Der Vorsitzende des Forums Juden-Christen, Reinhold Hoffmann, hatte neben Möddel und seiner Frau Angela auch Clara Begger aus Lingen und den Lengericher Gerhard Sels eingeladen. Lothar Kuhrts aus Freren war verhindert. Die Wegbegleiter des inzwischen pensionierten Oberstudienrates geben bis heute wichtige Impulse zur Verständigung zwischen beiden Religionen und zur Erinnerung an das einstmals vielfältige jüdische Gemeindeleben in der Region.

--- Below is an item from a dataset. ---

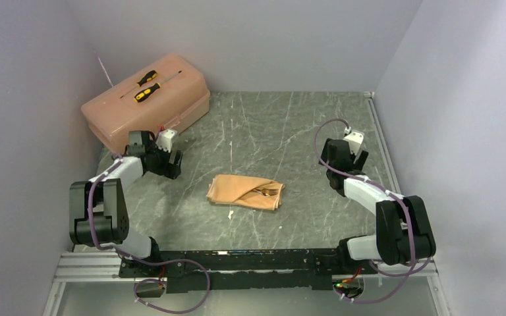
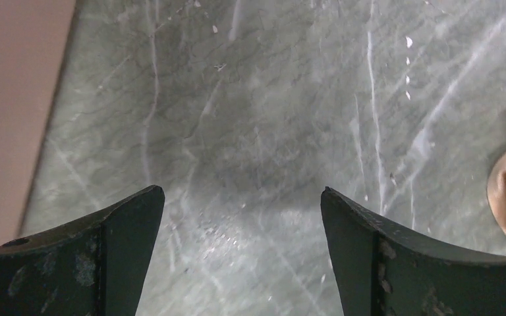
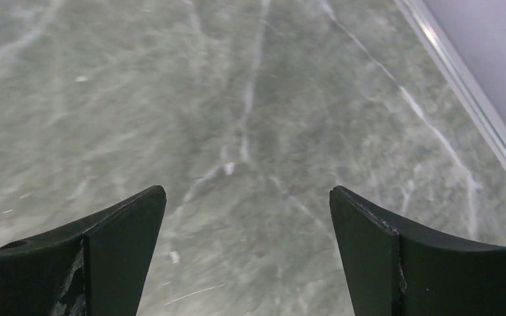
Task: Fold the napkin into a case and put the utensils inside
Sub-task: Reset both arms
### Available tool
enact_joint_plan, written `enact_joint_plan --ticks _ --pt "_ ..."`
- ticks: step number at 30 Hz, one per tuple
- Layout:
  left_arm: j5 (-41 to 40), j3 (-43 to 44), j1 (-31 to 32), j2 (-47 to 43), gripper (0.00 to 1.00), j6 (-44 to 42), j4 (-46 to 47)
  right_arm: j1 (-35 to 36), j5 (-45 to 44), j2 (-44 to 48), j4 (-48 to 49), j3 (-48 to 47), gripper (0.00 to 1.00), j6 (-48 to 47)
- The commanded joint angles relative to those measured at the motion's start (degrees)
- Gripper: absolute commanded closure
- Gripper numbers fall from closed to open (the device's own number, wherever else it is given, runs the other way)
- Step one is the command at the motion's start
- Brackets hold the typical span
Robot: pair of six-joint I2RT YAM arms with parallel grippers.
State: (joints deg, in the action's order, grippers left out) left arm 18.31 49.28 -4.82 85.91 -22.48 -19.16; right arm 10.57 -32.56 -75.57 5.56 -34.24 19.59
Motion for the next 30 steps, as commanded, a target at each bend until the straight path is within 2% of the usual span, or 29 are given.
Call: enact_joint_plan --ticks 1,7,11,14,16,17,18,19,22,23,25,27,30 --pt "3.1 -8.6 -0.3 -0.4 0.06 9.6 28.5 -3.2 -5.6 -0.2 16.9 4.9 0.00 -2.0" --pt "1.7 -16.7 -0.5 3.7 0.06 14.5 50.4 -7.6 -1.0 0.2 35.3 13.3 0.01 -6.3" --pt "1.1 -20.0 -0.6 4.3 0.06 16.0 57.8 -9.4 2.6 -2.3 47.1 17.4 0.01 -9.1" --pt "1.1 -24.3 -2.0 3.5 0.06 17.5 64.5 -10.4 8.8 -5.1 51.8 18.6 0.04 -11.1" --pt "0.7 -29.6 -2.2 5.8 0.06 18.0 76.2 -10.3 13.3 -6.6 55.0 20.2 0.01 -13.5" --pt "0.8 -32.3 -2.2 8.0 0.06 19.0 85.3 -10.0 14.0 -9.2 62.0 22.3 0.00 -15.2" --pt "0.9 -32.9 -2.2 7.0 0.06 18.6 85.0 -9.2 12.8 -9.4 65.4 22.8 0.00 -15.6" --pt "1.3 -31.9 -2.2 5.1 0.06 17.5 79.4 -8.9 13.4 -8.1 61.0 22.0 0.00 -14.9" --pt "1.0 -28.3 -3.1 7.5 0.06 19.8 77.2 -9.0 12.6 -9.3 57.3 19.6 0.00 -15.0" --pt "0.8 -26.5 -3.4 6.4 0.06 19.6 71.3 -9.0 12.7 -8.9 57.5 20.0 0.00 -14.6" --pt "0.2 -27.6 -3.5 7.7 0.06 20.7 75.9 -8.9 12.7 -9.4 60.4 20.7 0.00 -15.9" --pt "0.0 -26.7 -3.6 6.6 0.06 20.2 71.5 -8.9 12.8 -8.9 58.7 20.3 0.00 -15.4" --pt "-0.1 -27.3 -3.5 7.6 0.06 20.8 75.3 -9.0 12.8 -9.2 59.7 20.6 0.00 -15.6"
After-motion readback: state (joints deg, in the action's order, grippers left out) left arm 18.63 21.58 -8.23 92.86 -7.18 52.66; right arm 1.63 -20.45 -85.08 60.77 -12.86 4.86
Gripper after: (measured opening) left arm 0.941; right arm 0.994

Der Gründungsversammlung am 5. April 1983, an der einige Jugendliche und Erwachsene im Jugendheim von St. Josef teilgenommen hatten, waren bereits einige Aktivitäten von Möddel und anderen engagierten Christen vorausgegangen. In den Blickpunkt der Gruppe rückte zunächst der jüdische Friedhof an der Weidestraße. Umgestürzte Grabsteine und Grünabfälle, die vom benachbarten christlichen Friedhof achtlos über die kleine Mauer geworfen wurden, prägten damals das triste Bild der jahrhundertealten Begräbnisstätte. ,,Wir haben dann bei Bürgermeister Klukkert angerufen und gefragt, ob wir vom Bauhof einen Sack Zement bekommen könnten“, erinnerte sich Möddel. ,,Klar“, habe Klukkert geantwortet.lt_10-04-03

Die kleine Begebenheit beschreibt die Vorgehensweise von Josef Möddel in diesen Jahren recht anschaulich: Immer auf Ausgleich bedacht, aber hartnäckig in der Sache verfolgten er und weitere Mitglieder im Arbeitskreis ihr Ziel, die beinahe schon vergessene jüdische Geschichte der Stadt Lingen wieder ins Bewusstsein der Kommune und ihrer Bürger zu rücken. Die Einrichtung des Gedenkortes Jüdische Schule bildete den markantesten Punkt dieser Entwicklung. Auch an den Vorbereitungen zur Verleihung der Ehrenbürgerschaften an Ruth Foster, geborene Heilbronn, und Bernhard Grünberg hatte Möddel maßgeblichen Anteil. Schmunzelnd erzählte er, wie er den damaligen Oberstadtdirektor Karl-Heinz Vehring bei einem Spaziergang in strömendem Regen getroffen und auf dem Bürgersteig ,,unterm Regenschirm“ von der Notwendigkeit einer solchen Verleihung überzeugt habe.

Forumsvorsitzender Reinhold Hoffmann sprach Möddel seinen Dank für diese aufopferungsvolle Arbeit in all’ den Jahren aus und bezog in diesen Dank auch Clara Begger, Anne Scherger, Gerhard Sels, Lothar Kuhrts und Johannes Wiemker mit ein. Hoffmann erinnerte zugleich mit Blick auf den Ersten Stadtrat Ulrich Boss an das enorme Engagement der Stadt Lingen, die die Anliegen des Arbeitskreises und späteren Forums Juden-Christen immer unterstützt habe.

Die Arbeit des Arbeitskreises Judentum-Christentum sei für die Stadt Lingen und für die Region von herausragender Bedeutung gewesen, würdigte Ulrich Boss die Verdienste von Josef Möddel und seiner Wegbegleiter. ,,Sie alle haben maßgeblich am Wiederaufbau einer menschlichen Brücke zwischen Juden und Christen mitgewirkt, die über viele Jahrzehnte in unserer Stadt abgerissen war“, sagte der Erste Stadtrat.

Boss erinnerte in diesem Zusammenhang an die intensiven Nachforschungen des Arbeitskreises über die Lebens- und Leidenswege seiner ehemaligen jüdischen Mitbürger, Einladungen von Zeitzeugen, den Aufbau der Jüdischen Schule als Gedenkort, die alljährliche Gestaltung des Gedenktages zur Reichspogromnacht und zahlreiche themenbezogene Kulturveranstaltungen. Diese wertvolle Arbeit habe zur Überwindung von Sprachlosigkeit und Berührungsängsten den Holocaustopfern gegenüber beigetragen. Menschen wie Josef Möddel hätten einen neuen Dialog zwischen Juden und Christen und zwischen Vergangenheit und Zukunft initiiert, sagte der Erste Stadtrat abschließend. ,,Sie haben es sich zur Lebensaufgabe gemacht, für Verständigung und Versöhnung einzutreten“.

Josef Möddel selbst war es gar nicht so recht, im Mittelpunkt zu stehen. Er freute sich deshalb umso mehr, die ihm zugedachten Blumen weiterreichen zu können an seine Frau Angela. ,,Sie hatte die ganze Arbeit“, erinnerte der 60-Jährige zum Beispiel an unzählige Besuche bei ihnen zu Hause. Den Dialog zwischen Juden und Christen verstand Josef Möddel eben nie als Seminarveranstaltung, sondern vor allem als Einladung zum persönlichen Gespräch.